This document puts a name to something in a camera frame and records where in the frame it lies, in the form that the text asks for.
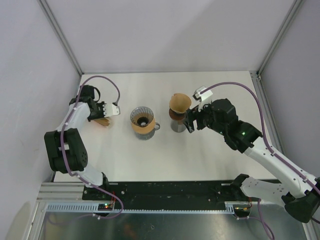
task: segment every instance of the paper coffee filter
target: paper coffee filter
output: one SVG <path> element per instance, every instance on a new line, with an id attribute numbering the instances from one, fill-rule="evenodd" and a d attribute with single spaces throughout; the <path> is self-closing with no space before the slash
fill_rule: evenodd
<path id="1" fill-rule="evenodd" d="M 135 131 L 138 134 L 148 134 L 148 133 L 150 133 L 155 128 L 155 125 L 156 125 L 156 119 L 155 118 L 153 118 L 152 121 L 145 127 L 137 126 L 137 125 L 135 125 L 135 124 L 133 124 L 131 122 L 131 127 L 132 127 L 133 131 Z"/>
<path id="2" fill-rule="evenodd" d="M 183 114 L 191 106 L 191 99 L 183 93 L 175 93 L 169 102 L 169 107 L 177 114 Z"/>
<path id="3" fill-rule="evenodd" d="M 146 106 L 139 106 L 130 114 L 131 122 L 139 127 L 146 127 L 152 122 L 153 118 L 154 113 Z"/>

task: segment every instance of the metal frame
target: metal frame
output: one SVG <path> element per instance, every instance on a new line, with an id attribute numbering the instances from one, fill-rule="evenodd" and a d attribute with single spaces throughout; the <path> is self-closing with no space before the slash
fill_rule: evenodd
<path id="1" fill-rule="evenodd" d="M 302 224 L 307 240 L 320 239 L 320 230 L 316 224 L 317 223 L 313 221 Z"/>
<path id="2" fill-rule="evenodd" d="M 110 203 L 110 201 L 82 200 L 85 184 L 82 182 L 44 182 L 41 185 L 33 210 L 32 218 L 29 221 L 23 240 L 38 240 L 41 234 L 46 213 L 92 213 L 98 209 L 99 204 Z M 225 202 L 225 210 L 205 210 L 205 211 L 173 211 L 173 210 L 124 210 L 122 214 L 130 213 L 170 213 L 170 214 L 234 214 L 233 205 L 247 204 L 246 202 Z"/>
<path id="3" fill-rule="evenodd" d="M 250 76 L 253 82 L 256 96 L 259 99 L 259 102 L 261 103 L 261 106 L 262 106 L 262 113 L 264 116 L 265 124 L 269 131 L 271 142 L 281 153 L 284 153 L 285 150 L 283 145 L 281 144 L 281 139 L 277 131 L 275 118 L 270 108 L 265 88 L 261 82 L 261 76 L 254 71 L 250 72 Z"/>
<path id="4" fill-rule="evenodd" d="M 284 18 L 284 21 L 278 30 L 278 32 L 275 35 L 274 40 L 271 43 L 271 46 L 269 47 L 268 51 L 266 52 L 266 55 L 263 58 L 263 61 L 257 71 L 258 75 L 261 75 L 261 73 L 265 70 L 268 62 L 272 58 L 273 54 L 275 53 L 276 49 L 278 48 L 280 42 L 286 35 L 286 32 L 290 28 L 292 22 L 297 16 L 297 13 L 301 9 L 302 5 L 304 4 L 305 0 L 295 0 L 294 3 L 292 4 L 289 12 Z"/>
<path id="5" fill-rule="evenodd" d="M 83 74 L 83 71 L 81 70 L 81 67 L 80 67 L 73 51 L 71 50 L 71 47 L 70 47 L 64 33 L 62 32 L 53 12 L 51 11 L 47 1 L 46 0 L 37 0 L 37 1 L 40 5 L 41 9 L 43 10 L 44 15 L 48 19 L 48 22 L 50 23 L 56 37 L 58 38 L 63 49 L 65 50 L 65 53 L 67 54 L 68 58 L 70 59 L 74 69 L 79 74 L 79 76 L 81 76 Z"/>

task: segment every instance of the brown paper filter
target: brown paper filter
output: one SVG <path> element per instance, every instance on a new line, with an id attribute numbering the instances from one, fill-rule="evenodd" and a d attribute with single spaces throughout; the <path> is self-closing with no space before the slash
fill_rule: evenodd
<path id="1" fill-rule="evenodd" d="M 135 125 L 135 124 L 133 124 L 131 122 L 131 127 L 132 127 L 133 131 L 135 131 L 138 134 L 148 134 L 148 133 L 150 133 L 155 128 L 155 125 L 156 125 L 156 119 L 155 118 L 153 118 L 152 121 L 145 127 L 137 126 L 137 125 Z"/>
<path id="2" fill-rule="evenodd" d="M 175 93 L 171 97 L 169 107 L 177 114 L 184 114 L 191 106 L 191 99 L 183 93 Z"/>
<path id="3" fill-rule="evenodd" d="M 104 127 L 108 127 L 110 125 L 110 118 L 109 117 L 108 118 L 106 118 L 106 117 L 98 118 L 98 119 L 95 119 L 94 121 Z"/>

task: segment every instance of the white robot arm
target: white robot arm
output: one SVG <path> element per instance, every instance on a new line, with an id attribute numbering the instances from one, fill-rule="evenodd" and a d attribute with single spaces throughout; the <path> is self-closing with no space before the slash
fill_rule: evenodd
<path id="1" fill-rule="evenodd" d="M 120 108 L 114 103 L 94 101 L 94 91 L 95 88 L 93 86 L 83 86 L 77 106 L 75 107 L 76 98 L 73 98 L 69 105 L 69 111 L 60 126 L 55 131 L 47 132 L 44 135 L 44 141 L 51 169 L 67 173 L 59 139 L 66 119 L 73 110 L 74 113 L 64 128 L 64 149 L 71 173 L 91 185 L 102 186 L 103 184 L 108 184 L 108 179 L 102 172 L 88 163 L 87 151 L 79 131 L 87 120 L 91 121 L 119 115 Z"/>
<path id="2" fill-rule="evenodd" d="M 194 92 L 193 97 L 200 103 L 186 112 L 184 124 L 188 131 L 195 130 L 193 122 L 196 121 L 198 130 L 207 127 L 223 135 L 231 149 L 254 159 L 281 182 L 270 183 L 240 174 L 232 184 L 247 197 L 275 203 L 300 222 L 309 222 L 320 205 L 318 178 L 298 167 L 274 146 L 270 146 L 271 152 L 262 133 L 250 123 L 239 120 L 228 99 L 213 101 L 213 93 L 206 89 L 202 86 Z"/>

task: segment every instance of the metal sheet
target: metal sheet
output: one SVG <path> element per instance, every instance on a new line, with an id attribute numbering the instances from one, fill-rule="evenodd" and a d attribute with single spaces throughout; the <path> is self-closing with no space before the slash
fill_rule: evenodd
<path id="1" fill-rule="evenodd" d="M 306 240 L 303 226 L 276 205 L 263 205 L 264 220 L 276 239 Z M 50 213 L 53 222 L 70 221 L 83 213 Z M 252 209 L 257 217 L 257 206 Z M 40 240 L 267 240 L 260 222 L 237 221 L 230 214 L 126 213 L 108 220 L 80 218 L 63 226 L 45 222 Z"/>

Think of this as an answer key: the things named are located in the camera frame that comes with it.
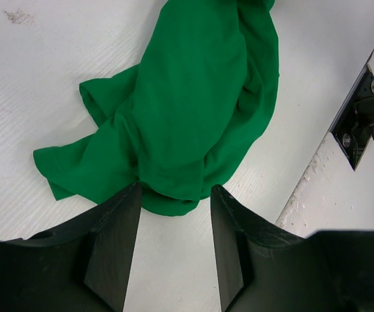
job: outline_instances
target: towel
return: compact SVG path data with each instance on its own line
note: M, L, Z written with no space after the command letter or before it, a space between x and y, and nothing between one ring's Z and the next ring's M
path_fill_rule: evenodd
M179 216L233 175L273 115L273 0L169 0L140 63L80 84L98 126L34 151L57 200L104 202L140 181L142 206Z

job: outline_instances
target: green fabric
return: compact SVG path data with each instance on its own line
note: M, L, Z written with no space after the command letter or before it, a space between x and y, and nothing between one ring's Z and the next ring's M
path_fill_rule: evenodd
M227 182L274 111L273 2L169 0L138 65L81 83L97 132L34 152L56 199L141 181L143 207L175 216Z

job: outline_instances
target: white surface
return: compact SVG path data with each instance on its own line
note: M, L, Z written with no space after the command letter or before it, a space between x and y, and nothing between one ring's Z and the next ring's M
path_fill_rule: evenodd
========================
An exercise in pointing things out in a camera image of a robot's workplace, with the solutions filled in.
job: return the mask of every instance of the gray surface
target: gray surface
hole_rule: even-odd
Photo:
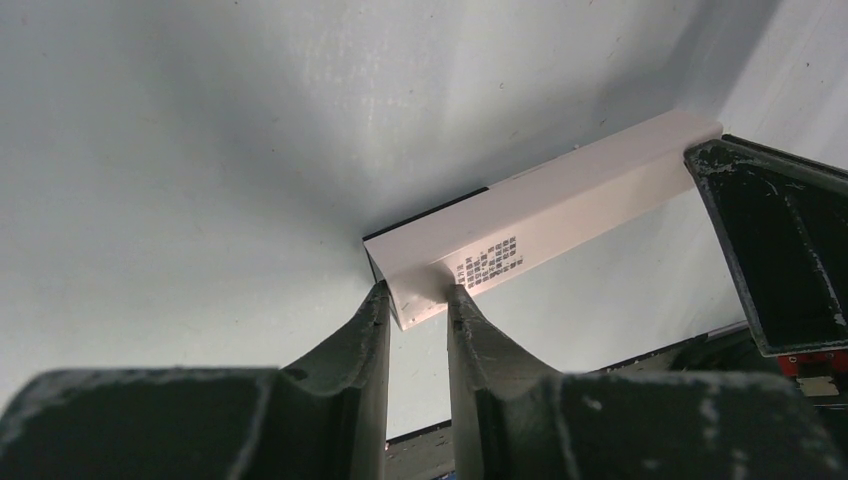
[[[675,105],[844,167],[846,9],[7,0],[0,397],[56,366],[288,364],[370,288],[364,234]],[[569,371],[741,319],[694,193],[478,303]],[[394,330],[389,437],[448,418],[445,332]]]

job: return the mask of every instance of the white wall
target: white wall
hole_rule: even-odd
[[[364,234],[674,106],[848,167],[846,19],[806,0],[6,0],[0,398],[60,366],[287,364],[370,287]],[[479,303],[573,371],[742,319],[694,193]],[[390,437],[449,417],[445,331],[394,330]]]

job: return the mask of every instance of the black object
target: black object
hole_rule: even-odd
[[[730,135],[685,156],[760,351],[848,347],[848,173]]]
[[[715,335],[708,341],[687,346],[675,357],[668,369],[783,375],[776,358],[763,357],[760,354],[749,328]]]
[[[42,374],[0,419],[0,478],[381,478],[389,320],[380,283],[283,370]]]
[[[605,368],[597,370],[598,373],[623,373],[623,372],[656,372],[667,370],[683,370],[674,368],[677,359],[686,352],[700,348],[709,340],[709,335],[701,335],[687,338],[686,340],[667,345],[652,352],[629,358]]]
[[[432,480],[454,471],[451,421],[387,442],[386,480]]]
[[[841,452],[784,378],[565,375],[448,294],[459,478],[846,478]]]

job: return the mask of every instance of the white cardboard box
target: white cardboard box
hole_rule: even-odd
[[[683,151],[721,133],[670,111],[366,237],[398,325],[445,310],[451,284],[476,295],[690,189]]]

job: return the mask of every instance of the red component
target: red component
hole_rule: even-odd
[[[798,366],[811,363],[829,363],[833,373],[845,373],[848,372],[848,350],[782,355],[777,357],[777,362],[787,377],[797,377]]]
========================
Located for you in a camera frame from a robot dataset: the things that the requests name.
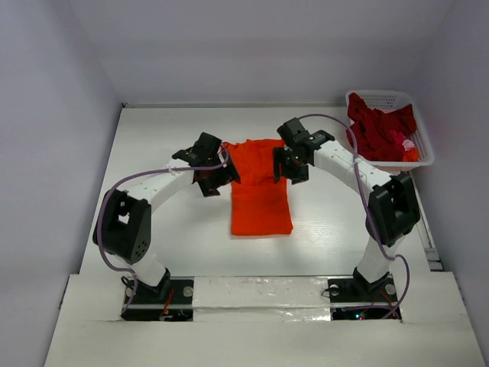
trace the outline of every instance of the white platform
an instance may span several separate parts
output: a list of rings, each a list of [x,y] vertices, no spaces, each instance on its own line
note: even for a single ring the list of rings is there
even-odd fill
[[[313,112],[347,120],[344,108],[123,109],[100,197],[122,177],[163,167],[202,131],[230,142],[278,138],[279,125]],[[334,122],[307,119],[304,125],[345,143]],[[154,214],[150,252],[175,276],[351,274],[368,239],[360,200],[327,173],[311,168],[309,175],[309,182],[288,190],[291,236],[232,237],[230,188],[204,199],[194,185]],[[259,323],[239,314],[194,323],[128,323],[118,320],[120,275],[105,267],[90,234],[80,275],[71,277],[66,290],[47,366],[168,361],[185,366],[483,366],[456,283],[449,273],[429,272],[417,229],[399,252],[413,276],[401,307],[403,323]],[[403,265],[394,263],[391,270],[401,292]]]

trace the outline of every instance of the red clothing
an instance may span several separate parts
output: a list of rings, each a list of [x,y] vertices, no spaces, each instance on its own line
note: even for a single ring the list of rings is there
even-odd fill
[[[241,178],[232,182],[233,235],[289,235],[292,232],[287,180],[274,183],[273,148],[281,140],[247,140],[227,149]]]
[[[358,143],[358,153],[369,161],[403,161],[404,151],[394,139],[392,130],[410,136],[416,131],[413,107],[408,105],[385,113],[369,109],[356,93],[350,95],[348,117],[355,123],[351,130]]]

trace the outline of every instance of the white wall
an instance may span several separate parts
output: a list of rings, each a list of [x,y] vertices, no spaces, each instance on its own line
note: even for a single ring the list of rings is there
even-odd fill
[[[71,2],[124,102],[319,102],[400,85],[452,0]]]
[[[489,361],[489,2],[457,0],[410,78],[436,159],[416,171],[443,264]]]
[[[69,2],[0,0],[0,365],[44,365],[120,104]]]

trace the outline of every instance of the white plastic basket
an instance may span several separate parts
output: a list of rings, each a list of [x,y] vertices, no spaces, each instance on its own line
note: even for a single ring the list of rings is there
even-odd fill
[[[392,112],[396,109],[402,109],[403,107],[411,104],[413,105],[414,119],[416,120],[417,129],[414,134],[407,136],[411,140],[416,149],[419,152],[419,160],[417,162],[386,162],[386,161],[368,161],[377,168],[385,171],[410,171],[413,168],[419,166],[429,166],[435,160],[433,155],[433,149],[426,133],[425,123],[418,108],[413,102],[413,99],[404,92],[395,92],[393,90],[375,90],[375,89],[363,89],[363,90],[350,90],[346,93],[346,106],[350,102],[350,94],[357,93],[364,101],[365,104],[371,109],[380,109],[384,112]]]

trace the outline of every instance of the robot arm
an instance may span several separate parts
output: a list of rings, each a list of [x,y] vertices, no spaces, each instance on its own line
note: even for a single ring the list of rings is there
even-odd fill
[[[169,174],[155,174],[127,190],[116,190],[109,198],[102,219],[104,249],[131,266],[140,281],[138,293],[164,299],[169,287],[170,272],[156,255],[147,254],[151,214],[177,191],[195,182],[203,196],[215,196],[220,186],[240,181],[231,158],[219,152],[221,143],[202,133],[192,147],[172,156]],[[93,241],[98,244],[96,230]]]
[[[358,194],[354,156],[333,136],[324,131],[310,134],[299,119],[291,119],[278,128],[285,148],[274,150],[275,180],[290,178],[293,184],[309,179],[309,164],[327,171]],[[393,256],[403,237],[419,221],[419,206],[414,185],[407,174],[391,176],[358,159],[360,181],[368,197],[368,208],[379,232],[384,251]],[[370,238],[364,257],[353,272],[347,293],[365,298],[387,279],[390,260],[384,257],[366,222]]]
========================
## [What the task asks]
Only one number is needed: please count the lines of the entries above in which the string "robot" occurs.

## [Exercise output]
5